Russians have chosen as their president Boris Yeltsin, the onetime Communist Party hack now politically reborn as an uninhibited populist and exponent of capitalist development. The preliminary count indicates that Yeltsin took about 60% of the votes in a six-candidate field, a landslide in any country. By even larger margins voters chose reformist mayors for the nation’s two largest cities, Gavriil Popov in Moscow and Anatoly Sobchak in Leningrad. And, in a defiant gesture, Leningraders voted in a non-binding advisory to restore the name that Peter the Great gave to the city he founded nearly 300 years ago, St. Petersburg. If that step is officially approved, it will erase the name of Soviet communism’s greatest icon from its most prominent place of display.

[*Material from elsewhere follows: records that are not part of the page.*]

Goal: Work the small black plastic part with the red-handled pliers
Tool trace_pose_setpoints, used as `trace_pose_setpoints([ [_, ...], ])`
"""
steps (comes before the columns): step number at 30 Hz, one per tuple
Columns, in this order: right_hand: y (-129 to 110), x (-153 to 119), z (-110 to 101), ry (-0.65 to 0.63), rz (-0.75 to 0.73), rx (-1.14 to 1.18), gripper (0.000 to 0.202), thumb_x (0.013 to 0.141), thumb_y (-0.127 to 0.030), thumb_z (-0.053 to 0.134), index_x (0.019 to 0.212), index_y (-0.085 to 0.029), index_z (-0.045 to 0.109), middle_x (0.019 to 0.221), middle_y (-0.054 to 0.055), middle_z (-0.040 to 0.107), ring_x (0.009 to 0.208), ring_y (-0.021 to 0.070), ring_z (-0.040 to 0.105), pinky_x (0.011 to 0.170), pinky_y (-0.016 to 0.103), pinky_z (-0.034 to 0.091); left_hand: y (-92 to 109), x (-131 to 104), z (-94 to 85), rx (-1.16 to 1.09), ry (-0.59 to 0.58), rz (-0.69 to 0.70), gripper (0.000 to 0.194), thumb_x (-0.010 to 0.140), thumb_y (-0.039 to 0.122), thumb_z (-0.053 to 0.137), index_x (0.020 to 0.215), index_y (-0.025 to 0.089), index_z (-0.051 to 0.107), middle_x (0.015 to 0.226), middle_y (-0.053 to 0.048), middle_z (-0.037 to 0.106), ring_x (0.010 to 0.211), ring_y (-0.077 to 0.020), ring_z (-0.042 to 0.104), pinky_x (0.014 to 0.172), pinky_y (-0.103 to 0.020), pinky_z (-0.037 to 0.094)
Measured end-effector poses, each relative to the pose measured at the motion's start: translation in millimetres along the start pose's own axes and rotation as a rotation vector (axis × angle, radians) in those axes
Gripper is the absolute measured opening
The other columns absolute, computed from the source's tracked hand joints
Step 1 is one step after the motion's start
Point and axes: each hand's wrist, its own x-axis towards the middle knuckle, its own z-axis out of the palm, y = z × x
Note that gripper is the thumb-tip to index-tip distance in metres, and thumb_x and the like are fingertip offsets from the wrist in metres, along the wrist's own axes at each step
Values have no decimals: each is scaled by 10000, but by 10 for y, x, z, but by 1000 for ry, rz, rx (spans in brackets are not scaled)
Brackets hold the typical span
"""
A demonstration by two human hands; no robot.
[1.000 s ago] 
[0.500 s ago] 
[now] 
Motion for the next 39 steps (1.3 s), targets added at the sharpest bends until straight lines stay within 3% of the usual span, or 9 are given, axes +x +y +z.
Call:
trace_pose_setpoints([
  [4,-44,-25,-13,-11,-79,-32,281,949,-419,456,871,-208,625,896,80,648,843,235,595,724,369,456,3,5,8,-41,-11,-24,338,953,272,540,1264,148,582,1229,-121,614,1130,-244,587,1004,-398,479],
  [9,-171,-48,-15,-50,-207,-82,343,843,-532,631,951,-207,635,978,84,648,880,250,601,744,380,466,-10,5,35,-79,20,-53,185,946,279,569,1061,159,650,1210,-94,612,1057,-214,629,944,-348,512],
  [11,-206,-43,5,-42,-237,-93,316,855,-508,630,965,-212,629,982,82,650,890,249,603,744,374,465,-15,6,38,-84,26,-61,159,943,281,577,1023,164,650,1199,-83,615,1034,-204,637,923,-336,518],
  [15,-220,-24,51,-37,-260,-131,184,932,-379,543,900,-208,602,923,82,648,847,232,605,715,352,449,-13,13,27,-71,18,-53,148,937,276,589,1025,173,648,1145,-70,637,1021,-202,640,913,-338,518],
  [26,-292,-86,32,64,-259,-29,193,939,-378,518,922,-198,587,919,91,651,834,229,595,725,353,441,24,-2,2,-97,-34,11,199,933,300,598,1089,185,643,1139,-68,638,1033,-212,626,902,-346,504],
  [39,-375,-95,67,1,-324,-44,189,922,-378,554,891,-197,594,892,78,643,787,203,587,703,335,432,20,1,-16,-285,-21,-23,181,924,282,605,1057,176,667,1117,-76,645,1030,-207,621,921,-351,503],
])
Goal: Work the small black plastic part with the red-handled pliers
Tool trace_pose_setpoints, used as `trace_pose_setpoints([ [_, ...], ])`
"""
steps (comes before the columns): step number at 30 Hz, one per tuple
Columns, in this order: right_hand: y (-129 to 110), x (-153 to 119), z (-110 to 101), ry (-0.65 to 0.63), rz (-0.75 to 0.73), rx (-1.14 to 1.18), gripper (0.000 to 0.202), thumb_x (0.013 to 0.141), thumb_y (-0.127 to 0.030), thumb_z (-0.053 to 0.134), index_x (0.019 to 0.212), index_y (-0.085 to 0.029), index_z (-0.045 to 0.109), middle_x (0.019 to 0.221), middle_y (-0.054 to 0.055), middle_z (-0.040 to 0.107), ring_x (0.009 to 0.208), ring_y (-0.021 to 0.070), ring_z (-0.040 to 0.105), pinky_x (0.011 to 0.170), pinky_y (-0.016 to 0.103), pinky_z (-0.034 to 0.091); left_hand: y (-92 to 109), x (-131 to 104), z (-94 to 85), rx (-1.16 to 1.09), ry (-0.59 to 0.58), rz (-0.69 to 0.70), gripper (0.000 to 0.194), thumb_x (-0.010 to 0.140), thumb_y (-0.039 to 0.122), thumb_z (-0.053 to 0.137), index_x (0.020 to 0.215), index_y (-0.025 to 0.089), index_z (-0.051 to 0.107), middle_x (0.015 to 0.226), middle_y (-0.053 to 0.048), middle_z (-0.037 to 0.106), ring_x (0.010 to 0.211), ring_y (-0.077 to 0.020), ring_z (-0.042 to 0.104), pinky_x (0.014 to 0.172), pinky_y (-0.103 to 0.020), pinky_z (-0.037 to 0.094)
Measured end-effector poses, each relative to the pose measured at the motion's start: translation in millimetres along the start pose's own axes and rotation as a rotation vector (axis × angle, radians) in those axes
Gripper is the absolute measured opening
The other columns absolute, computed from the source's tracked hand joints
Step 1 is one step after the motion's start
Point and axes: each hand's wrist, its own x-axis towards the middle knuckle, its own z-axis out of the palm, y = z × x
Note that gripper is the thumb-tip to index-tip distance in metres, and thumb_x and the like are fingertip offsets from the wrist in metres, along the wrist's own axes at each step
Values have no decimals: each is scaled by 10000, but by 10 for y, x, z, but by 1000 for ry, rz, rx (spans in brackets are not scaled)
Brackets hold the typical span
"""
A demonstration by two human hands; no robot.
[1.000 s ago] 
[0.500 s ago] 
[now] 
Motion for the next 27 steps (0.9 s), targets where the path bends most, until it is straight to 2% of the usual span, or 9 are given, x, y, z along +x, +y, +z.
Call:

In all, it was quite a day.

YELTSIN’S TRIUMPH: Yeltsin’s victory was not only expected but, given the competition and what it stands for, probably inevitable. Yeltsin has become one of those politicians who is esteemed not least for the enemies he has made; the eleventh-hour effort by Pravda to smear him with the testimony of three psychiatrists--a profession more identified in the Soviet Union with oppression than with insightful healing--probably served only to help his cause. Whatever else may be said about him--and there are plenty of negatives to his character--Yeltsin has come to exemplify the most powerful reformist impulses in Soviet society. Whatever the substance of his program, he has come to embody the deepest longings of a people whose hopes for a better life may spring eternal, but whose patience could at last be nearing an end.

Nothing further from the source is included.